Exercise prompt>
Copy out each line of the data that holds the string "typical".

Entries taken from a collection:
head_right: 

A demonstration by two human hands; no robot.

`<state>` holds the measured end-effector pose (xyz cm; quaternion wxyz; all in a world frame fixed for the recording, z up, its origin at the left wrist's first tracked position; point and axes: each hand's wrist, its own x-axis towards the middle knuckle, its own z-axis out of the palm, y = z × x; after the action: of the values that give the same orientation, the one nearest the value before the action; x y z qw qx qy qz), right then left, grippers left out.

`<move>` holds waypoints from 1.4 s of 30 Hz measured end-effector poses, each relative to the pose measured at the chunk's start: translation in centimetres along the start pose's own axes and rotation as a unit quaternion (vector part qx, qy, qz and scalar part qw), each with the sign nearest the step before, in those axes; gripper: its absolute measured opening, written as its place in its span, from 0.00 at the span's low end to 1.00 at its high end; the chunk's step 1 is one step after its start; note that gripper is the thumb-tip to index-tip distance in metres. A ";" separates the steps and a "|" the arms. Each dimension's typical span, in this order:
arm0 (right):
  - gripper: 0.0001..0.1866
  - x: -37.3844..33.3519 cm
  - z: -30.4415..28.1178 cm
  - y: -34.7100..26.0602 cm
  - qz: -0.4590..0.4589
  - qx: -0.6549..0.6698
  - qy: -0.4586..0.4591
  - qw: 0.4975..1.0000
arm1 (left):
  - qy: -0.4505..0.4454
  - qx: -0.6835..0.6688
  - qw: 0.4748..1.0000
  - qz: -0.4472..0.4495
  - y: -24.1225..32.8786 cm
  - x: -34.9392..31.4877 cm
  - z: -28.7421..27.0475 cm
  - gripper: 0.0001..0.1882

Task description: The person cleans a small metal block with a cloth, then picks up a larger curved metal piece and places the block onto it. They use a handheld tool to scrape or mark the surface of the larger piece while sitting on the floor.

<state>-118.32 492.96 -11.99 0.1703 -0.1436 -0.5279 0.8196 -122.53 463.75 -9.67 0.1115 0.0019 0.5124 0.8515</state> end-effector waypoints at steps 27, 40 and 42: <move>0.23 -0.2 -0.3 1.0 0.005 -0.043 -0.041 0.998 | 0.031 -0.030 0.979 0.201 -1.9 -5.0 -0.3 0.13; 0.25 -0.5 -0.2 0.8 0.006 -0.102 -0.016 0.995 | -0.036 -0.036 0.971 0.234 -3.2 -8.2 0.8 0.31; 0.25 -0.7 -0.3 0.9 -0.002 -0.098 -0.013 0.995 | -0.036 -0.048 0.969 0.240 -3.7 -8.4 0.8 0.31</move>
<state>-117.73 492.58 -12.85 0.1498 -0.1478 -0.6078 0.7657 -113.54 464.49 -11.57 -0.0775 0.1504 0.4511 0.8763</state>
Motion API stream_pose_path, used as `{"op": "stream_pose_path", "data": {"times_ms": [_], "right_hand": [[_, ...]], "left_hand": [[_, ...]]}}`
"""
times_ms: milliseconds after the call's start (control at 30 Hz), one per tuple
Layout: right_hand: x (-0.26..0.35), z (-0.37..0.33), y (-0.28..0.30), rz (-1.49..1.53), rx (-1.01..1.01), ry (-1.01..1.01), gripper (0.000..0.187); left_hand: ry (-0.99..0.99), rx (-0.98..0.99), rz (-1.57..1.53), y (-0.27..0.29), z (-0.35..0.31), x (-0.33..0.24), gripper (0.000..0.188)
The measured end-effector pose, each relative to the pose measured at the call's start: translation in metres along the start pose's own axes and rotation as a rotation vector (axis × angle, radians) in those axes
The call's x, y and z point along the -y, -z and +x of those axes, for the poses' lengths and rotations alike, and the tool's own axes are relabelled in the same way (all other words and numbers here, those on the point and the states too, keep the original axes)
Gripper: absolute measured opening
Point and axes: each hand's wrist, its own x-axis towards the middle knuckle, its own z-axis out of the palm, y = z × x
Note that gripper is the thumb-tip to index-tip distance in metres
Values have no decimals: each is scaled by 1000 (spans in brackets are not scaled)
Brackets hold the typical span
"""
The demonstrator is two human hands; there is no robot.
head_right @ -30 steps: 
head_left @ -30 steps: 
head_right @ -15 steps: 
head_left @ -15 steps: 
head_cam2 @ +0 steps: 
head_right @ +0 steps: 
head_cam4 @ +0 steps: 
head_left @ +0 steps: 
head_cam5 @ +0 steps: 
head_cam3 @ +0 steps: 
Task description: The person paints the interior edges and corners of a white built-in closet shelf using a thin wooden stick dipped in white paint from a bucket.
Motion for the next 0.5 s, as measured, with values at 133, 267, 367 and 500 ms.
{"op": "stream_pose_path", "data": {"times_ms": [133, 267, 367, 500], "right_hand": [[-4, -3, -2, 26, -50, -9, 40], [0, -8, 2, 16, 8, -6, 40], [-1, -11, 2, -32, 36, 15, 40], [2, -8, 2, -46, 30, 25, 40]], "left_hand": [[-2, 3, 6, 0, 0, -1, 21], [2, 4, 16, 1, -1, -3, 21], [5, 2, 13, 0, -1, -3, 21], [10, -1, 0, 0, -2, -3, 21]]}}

Solution below>
`<move>` holds waypoints from 1.4 s of 30 Hz measured end-effector poses, each relative to the pose measured at the chunk's start: translation in centimetres along the start pose's own axes and rotation as a unit quaternion (vector part qx, qy, qz and scalar part qw), each with the sign nearest the step before, in those axes; gripper: its absolute measured opening, written as its place in its span, from 0.00 at the span's low end to 1.00 at its high end; the chunk's step 1 is one step after its start; note that gripper is the thumb-tip to index-tip distance in metres. A ";" separates the steps and a "|" the arms. Each dimension's typical span, in this order:
Brackets hold the typical span

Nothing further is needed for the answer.